The upper half uses the lowest level GPIO API in LLILUM, and the lower half uses the UWP ones.
Please note that you need to comment the upper halt to get the UWP portion.

my findings on the K64F is that we execute at 0.822Mhz with the low level API when I compile for release (again, flag NDEBUG). Please note that the default today is to compile for DEBUG, even in the LLILUM SDK!

If I compile for release, and I kill a pretty useless check at \Zelig\os_layer\ports\mbed\mbed_gpio.cpp then I get 0.857Mhz

[/code=cpp]
HRESULT LLOS_GPIO_Write(LLOS_Context pin, int32_t value)
{
/* KILL THIS CHECK
LLOS_MbedGpio pGpio = (LLOS_MbedGpio)pin;

    if (pGpio == NULL)
    {
        return LLOS_E_INVALID_PARAMETER;
    }
    */

    gpio_write( &((LLOS_MbedGpio*)pin)->Pin, value );

    return S_OK;
}



If I compile for debug, then I get  0.770Mhz. Oooops... 

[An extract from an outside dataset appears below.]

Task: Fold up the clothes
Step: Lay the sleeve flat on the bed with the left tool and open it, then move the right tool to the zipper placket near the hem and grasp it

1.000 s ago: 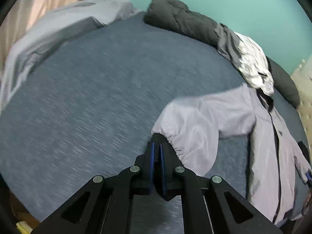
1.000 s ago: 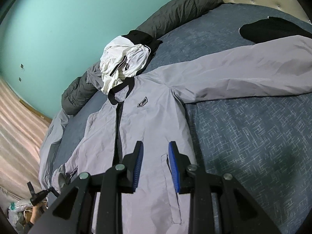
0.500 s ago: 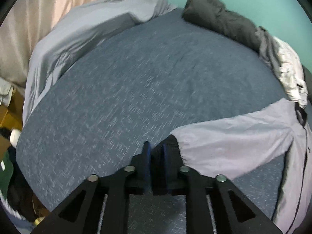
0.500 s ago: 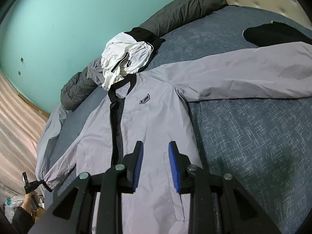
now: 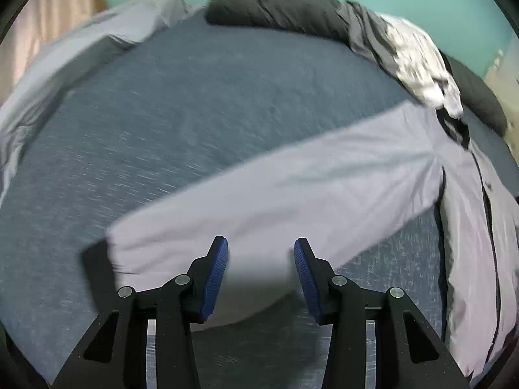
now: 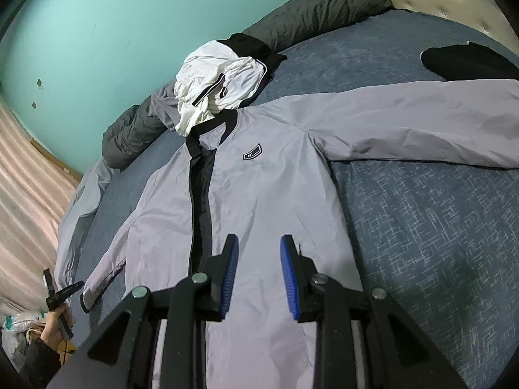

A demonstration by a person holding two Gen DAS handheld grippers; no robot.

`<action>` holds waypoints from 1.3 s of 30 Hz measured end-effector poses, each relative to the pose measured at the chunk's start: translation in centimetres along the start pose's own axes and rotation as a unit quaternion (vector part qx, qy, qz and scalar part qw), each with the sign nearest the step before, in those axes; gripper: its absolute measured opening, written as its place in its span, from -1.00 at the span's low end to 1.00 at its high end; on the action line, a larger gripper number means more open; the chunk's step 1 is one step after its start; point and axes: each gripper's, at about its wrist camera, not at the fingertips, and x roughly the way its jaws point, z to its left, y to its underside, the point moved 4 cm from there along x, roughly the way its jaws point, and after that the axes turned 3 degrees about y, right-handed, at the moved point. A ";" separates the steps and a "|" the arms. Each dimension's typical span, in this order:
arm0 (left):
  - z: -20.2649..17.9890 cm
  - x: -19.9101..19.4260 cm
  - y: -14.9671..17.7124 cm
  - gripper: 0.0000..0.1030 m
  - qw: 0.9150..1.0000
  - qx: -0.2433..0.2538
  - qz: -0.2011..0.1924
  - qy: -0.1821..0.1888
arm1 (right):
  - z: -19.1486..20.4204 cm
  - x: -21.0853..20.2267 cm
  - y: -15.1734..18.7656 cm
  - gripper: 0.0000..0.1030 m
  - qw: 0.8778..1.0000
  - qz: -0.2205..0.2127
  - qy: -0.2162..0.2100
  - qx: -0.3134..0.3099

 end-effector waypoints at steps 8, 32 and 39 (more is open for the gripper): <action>-0.3 0.7 1.2 -0.10 1.000 -0.020 -0.008 -0.013 | -0.2 0.1 0.2 -0.49 1.000 0.003 -0.003 0.001; -9.8 5.9 0.0 0.09 0.998 0.045 0.033 0.036 | -1.3 1.9 1.7 -0.49 0.999 0.024 -0.015 0.015; -11.8 2.6 0.5 0.13 0.997 0.031 0.012 0.073 | 0.2 2.0 2.4 -0.49 0.999 0.037 -0.028 0.000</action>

The UWP portion of the program compiled for release executes at 0.203Mhz. 
If you look at the UWP API, I have to say it is poorly specified. It makes a lot of demands on the implementation, i.e. one needs to check at every toggle whether the object is disposed, remember the last value, etc... not good in a busy loop, but we need to respect the UWP semantic. 

In summary this is what I found in a one hour investigation on a K64F board:

LLILUM low level GPIO API:

[quote]
release / do not use null check in GPIO functions:      0.857Mhz
release /            use null check in GPIO functions:      0.822Mhz
debug  / do not use no null check in GPIO functions : 0.770Mhz
[/quote]


a few simple instructions cause a rather quick performance degradation. This is not surprising, since we are executing a rather minimal busy loop. 

a few considerations:
1) LLILUM does not need C/C++ drivers. We used mBed drivers because they are there, readily available, but really we should implement them in C#, for all basic cases for a specific board.
2) GCC is not that great
3) we use debug builds by default! 
4) class libraries need to be written for performance, when you need performance. UWP was not written for performance. LLILUM low level GPIO library is a bit better, but could do even better.

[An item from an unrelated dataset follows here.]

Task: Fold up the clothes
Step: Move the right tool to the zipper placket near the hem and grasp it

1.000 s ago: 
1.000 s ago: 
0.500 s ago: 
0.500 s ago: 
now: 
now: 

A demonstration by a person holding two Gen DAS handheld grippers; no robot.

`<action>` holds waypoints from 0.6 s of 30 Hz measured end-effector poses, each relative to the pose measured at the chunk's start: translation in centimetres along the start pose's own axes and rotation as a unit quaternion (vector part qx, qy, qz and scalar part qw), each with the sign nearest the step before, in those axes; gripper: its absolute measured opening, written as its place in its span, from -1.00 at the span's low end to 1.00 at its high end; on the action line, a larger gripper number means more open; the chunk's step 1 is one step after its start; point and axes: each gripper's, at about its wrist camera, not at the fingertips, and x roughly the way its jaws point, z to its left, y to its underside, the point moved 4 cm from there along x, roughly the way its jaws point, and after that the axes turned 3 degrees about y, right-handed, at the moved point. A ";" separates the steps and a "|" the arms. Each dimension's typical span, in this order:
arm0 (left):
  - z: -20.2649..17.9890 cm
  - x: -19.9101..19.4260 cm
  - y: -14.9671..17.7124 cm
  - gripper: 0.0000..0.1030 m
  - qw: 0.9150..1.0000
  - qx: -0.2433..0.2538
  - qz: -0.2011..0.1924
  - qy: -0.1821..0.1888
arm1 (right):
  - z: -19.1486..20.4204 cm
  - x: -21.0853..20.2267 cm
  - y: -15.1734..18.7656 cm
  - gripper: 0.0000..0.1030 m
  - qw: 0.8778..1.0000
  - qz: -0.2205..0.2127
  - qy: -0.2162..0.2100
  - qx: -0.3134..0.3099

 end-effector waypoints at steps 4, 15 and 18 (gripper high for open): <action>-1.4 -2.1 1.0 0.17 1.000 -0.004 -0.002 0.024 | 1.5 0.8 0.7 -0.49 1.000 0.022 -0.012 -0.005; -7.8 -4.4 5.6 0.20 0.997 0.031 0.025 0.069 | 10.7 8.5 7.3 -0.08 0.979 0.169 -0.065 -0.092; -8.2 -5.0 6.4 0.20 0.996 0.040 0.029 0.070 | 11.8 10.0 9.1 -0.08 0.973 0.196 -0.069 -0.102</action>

All in all, it is not so difficult to make it go faster, but correctness first!  
(and remember that managed code does a lot of "free" null checks for you) 

I am more concerned with the build size.  That is really managed code overhead that takes a while to shave off... 

if somebody wants to dig a bit deeper, please let me know, I can point you to a few tricks.  Also, it would be interesting to try and write a GPIO Api really written for performance on top of the actual GPIO controller, no C/C++ in the middle!

Mr_John_Smith · May 14, 2016, 9:43pm

There should be points for just the length and technical dept of posts.

Terrence · May 14, 2016, 10:19pm

@ lt72 - Hi Lorenzo, your analysis is very impressive. I agree with @ Mr. John Smith, lots of points for you as, newbie doesn’t quite fit.
Most of it is way over my pay grade

For those that do not know, Lorenzo is the man behind Llilum.

Hopefully we can get .Peter., @ JSimoes, @ mcalsyn, @ justin and all others who are interested in LoRaWAN to review your findings and pitch in.

Thank you again for your support.